= Ipperwash Crisis =

First Nations land dispute in Ontario

The Ipperwash Crisis was a dispute over Indigenous land that took place in Ipperwash Provincial Park, Ontario, on September 4, 1995. Several members of the Stoney Point Ojibwe band occupied the park to assert claim to nearby land which had been expropriated from them during the Second World War. During a violent confrontation, the Ontario Provincial Police (OPP) killed protester Dudley George. George was holding a stick when OPP officer Ken Deane discharged his firearm. George subsequently died from his injuries. Deane later claimed that George was himself armed but was found guilty of criminal negligence.

Later allegations emerged that newly-elected Ontario Premier Mike Harris said to the attending OPP: "I want the fucking Indians out of the park." The claim came from a former attorney general although eight other present witnesses denied this allegation. However, the Ipperwash Inquiry concluded that Premier Harris did in fact make the remarks.

The events stirred major political controversy in Ontario and Canada, casting a pall over government relations with Indigenous bands. In 2003 a provincial inquiry, the Ipperwash Inquiry, was started after a change in government. Former Ontario Chief Justice Sidney B. Linden led the investigation of events, which was completed in the fall of 2006. George's killing has been the subject of a non-fiction book One Dead Indian.

== Background ==
In 1936, the province of Ontario created Ipperwash Provincial Park. In 1942 during the Second World War, the Government of Canada wanted reserve land from the Stoney Point Band to use as a base for military training and offered to buy it for $15 per acre. They also promised to return the land after the war ended but the band rejected the offer.

Under the War Measures Act, the federal government expropriated the lands from the Stoney Point Reserve and established Military Camp Ipperwash, an infantry training facility. The Stoney Point First Nation claim that the grounds contain a burial site. In 2010, archaeological surveys confirmed the burial site. As early as 1993, while Camp Ipperwash was still being used as a summer training centre for the Royal Canadian Army Cadets, band members had occupied portions of the camp and the adjacent piece of land. After the summer of 1993, the government moved the cadet camp to CFB Borden. There was growing tension about the base at Camp Ipperwash.

== Occupation of the park ==
On Labour Day Monday, September 4, 1995, a group of people started a protest in Ipperwash Provincial Park to draw attention to the decades-old land claims. After the park closed at 6:00 p.m., protestors cut back a fence and by 7:30 had moved vehicles into the park. About thirty-five protestors occupied the park. The protestors had been threatening occupation since the spring. The original police strategy was to co-occupy the park peacefully with the Indigenous people.

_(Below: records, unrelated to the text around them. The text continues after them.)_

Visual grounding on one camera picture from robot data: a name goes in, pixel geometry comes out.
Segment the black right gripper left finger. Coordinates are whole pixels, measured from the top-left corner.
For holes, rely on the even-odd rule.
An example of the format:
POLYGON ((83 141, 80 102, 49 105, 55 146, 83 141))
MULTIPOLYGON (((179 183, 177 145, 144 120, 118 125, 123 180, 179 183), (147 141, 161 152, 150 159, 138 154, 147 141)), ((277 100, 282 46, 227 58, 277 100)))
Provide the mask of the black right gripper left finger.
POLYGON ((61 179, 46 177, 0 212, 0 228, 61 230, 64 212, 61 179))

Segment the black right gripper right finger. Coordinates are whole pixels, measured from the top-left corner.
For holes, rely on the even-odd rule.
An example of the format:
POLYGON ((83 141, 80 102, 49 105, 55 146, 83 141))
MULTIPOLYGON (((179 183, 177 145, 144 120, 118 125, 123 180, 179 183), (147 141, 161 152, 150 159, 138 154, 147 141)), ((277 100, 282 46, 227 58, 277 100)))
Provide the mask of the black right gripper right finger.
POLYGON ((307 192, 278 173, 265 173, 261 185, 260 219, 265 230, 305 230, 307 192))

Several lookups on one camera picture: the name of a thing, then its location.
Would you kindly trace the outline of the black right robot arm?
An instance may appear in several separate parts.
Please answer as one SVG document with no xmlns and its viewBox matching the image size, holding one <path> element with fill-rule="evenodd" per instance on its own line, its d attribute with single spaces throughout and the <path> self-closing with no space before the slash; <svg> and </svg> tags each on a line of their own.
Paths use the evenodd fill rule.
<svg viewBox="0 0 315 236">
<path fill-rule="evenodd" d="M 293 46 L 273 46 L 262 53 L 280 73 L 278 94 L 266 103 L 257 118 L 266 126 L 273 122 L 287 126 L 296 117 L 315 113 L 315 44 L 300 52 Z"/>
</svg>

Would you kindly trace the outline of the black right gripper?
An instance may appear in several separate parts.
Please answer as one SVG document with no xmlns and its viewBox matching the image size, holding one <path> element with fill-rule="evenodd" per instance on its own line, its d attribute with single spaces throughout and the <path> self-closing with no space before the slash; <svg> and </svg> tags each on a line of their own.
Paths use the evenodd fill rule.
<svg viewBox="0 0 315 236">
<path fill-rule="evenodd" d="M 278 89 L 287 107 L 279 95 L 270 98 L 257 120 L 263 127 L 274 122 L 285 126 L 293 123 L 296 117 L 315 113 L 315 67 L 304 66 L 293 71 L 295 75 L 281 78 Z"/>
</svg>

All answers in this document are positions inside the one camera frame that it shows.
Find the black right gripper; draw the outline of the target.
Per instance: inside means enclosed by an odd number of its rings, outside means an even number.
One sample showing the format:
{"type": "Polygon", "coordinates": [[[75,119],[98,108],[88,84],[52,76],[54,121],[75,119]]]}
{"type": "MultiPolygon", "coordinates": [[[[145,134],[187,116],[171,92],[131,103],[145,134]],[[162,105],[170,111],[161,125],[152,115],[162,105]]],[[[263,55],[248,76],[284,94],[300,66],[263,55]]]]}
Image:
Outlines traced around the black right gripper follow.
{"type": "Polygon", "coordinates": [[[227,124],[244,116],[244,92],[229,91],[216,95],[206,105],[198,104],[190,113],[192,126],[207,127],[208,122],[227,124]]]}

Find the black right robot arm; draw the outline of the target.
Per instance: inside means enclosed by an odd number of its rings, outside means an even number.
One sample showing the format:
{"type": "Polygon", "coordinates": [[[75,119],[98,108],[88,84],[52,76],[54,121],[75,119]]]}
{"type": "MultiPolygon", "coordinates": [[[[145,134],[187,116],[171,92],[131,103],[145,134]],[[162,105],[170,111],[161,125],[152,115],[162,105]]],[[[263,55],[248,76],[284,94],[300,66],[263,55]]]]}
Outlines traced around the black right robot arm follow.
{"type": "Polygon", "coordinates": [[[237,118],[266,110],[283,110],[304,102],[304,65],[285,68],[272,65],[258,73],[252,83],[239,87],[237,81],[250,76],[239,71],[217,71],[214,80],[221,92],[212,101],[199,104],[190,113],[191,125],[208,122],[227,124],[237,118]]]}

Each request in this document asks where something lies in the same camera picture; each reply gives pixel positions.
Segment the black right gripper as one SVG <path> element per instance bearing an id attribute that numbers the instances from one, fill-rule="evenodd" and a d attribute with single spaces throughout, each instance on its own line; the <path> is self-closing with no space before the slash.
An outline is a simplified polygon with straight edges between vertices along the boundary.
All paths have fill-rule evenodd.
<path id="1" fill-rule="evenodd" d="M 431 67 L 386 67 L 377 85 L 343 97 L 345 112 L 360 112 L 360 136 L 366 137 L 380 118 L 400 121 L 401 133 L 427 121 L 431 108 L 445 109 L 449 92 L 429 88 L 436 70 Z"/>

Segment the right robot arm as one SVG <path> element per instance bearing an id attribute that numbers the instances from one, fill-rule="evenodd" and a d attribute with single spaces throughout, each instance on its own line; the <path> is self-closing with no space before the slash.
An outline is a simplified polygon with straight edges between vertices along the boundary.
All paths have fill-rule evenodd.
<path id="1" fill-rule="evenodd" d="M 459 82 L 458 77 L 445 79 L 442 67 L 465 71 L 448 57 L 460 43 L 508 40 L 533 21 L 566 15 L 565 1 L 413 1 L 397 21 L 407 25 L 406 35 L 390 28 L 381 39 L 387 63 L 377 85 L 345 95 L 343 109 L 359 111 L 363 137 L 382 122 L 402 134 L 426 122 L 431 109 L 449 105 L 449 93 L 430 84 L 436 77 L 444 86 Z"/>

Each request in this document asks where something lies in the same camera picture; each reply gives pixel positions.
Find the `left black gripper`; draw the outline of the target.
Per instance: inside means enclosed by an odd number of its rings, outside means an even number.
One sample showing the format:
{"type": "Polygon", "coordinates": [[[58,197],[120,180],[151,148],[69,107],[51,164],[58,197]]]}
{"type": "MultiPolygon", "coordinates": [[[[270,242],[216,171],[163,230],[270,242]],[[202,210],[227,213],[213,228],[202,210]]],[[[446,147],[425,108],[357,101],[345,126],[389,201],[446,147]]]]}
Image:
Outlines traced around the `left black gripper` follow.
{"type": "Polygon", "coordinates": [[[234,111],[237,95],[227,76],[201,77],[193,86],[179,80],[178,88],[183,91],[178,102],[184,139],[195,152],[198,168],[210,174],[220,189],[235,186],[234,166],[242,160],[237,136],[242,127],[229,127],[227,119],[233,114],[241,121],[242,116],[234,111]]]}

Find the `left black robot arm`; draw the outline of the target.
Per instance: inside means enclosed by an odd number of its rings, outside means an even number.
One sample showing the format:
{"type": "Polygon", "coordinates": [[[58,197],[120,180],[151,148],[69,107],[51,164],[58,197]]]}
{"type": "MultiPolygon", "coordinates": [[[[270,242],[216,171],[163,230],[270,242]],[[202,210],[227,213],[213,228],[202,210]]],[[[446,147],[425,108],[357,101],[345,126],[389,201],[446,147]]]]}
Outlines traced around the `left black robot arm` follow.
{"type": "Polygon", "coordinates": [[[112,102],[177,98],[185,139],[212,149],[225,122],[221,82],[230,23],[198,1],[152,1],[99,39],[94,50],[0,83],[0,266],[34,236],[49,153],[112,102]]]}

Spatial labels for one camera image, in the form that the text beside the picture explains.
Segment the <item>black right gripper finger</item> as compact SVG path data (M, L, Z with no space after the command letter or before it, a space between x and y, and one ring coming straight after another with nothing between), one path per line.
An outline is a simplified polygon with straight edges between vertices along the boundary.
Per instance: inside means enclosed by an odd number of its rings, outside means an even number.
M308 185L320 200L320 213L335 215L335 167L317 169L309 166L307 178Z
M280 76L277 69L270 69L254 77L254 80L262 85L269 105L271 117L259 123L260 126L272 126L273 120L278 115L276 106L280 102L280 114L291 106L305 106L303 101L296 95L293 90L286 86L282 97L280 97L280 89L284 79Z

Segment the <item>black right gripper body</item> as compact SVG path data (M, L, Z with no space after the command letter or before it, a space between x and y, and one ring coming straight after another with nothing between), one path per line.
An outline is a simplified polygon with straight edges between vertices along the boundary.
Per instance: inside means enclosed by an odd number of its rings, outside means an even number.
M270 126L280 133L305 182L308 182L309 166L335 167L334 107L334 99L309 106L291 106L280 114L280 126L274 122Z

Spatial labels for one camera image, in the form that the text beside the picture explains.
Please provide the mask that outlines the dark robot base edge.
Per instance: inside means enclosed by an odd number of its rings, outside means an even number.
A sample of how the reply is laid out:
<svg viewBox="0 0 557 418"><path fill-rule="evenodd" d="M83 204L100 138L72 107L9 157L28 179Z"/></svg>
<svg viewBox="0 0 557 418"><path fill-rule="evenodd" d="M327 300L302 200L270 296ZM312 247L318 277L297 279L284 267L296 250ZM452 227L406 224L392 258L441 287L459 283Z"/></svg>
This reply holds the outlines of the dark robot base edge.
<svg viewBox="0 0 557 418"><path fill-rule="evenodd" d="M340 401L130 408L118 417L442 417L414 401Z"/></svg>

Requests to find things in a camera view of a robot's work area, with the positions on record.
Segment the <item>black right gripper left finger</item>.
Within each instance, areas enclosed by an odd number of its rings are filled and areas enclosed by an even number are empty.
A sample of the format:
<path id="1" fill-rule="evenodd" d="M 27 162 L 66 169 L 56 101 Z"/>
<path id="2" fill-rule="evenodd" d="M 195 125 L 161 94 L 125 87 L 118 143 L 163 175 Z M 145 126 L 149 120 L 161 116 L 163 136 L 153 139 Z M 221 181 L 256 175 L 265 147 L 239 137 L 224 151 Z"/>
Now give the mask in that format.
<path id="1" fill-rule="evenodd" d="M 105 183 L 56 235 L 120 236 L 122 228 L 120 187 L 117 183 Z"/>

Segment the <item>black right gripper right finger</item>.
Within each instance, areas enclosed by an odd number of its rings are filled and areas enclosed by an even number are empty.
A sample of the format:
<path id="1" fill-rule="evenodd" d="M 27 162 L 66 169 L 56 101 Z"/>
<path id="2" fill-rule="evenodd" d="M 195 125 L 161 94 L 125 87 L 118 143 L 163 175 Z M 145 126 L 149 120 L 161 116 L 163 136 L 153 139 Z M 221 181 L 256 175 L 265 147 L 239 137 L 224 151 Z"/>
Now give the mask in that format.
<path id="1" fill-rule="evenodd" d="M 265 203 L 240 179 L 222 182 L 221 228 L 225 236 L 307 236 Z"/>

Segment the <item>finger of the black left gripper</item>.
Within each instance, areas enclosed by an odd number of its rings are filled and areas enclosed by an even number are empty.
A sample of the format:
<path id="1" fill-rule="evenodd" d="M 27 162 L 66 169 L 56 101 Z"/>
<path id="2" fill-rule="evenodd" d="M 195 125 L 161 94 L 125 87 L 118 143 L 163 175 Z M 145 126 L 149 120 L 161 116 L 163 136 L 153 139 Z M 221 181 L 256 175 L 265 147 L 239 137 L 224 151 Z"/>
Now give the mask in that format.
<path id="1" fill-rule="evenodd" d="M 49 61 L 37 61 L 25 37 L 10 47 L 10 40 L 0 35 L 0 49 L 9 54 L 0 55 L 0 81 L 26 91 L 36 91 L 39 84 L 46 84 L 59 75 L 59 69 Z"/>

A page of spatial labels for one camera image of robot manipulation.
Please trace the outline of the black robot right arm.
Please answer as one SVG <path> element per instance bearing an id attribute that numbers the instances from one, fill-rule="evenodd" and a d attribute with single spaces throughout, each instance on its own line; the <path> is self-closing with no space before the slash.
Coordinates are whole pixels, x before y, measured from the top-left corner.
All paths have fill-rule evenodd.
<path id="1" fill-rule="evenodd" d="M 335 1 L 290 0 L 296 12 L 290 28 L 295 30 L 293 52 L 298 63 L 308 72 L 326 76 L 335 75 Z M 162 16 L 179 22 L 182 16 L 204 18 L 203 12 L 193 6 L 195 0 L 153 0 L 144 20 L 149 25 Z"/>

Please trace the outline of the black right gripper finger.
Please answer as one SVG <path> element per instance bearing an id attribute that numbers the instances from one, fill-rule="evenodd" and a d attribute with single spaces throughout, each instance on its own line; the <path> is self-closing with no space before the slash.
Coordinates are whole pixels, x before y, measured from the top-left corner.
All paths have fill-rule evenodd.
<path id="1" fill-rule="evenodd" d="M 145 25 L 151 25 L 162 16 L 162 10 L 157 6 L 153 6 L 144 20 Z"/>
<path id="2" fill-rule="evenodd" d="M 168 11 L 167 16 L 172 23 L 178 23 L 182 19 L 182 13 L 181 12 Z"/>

But when a protester smashed the window of a police cruiser, the OPP pulled back from the park. In anticipation of the move on the park by more protesters, the OPP had prepared a contingency plan named Project Maple. The plan stressed "a peaceful resolution" and called for a team of two negotiators to be on call around the clock.

Progressive Conservative member of Provincial Parliament (MPP) Marcel Beaubien was in contact with the police the following day, and Beaubien also contacted the office of Premier Harris, in an attempt to put pressure on the government to intervene.

On September 5, 1995, the premier and several government officials met to discuss the Ipperwash protest. The meeting notes concluded that "the province will take steps to remove the occupiers as soon as possible."

== Killing of Dudley George ==

On Wednesday, the OPP became concerned about a group of protesters who had wandered outside the park and into the Sandy Park lot area adjacent to the cottages. The group were allegedly carrying bats and sticks in their hands. The number of protesters has been debated, although police reports indicate a group of up to eight.

There was also misinformation about damage that had been done to a band councillor's car by this group of protesters. The damage to the councillor's car was from a rock thrown by one of the protesters who took exception to an article the councillor had written disapproving of the occupation. A rumour started that the protesters smashed up the vehicle of a female driver with baseball bats, a report that was later found by Justice Sidney Linden to be false and misleading.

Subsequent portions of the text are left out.